Written with quiet dignity that builds to a climax of tragic force, this book about the dissolution of an African tribe, its traditions, and values, represents a welcome departure from the familiar "Me, white brother" genre.
Written by a Nigerian African trained in missionary schools, this novel tells quietly the story of a brave man, Okonkwo, whose life has absolute validity in terms of his culture, and who exercises his prerogative as a warrior, father, and husband with unflinching single mindedness. But into the complex Nigerian village filters the teachings of strangers, teachings so alien to the tribe, that resistance is impossible. One must distinguish a force to be able to oppose it, and to most, the talk of Christian salvation is no more than the babbling of incoherent children.

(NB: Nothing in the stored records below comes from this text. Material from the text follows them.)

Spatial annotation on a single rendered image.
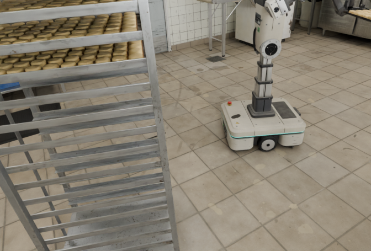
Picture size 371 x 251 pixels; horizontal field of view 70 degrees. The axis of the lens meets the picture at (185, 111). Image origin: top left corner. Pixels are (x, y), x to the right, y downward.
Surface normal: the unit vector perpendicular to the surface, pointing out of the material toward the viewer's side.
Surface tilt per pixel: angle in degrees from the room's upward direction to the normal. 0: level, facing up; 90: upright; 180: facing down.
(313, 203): 0
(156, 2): 90
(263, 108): 90
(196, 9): 90
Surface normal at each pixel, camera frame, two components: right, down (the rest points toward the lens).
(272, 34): 0.07, 0.66
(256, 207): -0.07, -0.86
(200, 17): 0.47, 0.43
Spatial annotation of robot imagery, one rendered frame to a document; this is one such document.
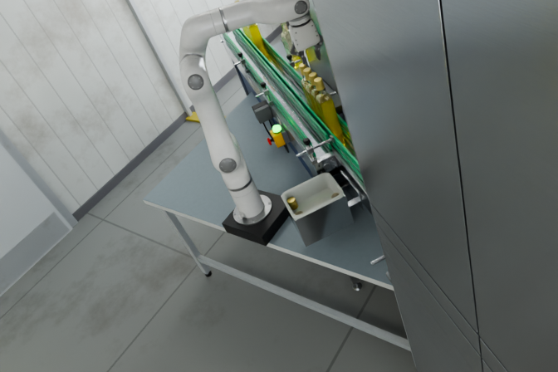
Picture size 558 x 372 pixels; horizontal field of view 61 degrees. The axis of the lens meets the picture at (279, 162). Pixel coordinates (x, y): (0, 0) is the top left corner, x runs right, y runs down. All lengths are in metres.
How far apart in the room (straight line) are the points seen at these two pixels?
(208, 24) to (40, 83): 2.57
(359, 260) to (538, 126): 1.62
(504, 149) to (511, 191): 0.05
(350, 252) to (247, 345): 1.06
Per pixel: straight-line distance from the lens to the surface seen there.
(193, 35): 1.76
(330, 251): 2.04
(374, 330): 2.44
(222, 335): 2.95
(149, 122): 4.71
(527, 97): 0.39
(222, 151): 1.93
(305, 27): 1.84
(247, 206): 2.16
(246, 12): 1.75
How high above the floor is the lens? 2.27
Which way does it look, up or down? 36 degrees down
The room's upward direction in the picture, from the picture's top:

Still, with his guns and persistence, the white man, amoeba-like, gradually absorbs the native culture and in despair, Okonkwo, unable to withstand the corrosion of what he, alone, understands to be the life force of his people, hangs himself. In the formlessness of the dying culture, it is the missionary who takes note of the event, reminding himself to give Okonkwo's gesture a line or two in his work, The Pacification of the Primitive Tribes of the Lower Niger.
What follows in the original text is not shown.